Required work -> Look for the word "vase" in the entries and copy every line where it shows up.

Records contained in a dataset

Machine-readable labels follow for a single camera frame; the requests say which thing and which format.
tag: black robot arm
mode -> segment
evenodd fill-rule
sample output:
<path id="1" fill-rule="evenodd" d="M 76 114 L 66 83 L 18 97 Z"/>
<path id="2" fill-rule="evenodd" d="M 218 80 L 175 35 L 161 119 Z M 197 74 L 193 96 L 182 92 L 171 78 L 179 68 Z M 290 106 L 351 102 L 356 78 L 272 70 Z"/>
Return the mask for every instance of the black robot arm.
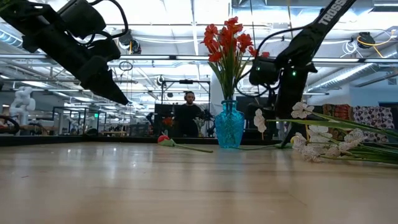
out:
<path id="1" fill-rule="evenodd" d="M 254 59 L 249 77 L 253 85 L 264 85 L 269 88 L 280 81 L 275 103 L 277 117 L 288 118 L 293 105 L 301 100 L 308 73 L 317 72 L 312 63 L 313 57 L 326 35 L 355 1 L 332 0 L 322 9 L 315 21 L 303 27 L 289 46 L 275 59 L 263 57 Z"/>
<path id="2" fill-rule="evenodd" d="M 94 94 L 121 104 L 128 104 L 127 98 L 113 81 L 112 71 L 107 63 L 120 58 L 121 54 L 113 38 L 128 31 L 128 23 L 121 6 L 125 29 L 121 34 L 111 36 L 103 31 L 105 21 L 93 5 L 86 0 L 70 0 L 58 12 L 50 5 L 28 0 L 0 1 L 0 17 L 24 36 L 22 46 L 33 53 L 42 49 L 74 77 L 81 86 Z M 94 41 L 94 36 L 106 37 Z M 88 43 L 80 43 L 74 37 L 84 39 L 91 35 Z"/>

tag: blue glass vase
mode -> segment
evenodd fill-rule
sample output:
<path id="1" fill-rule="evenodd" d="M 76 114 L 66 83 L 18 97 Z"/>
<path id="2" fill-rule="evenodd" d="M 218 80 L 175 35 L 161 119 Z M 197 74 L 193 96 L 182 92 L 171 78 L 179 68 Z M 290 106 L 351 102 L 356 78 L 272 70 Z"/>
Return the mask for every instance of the blue glass vase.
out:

Written response ->
tag: blue glass vase
Return the mask for every instance of the blue glass vase.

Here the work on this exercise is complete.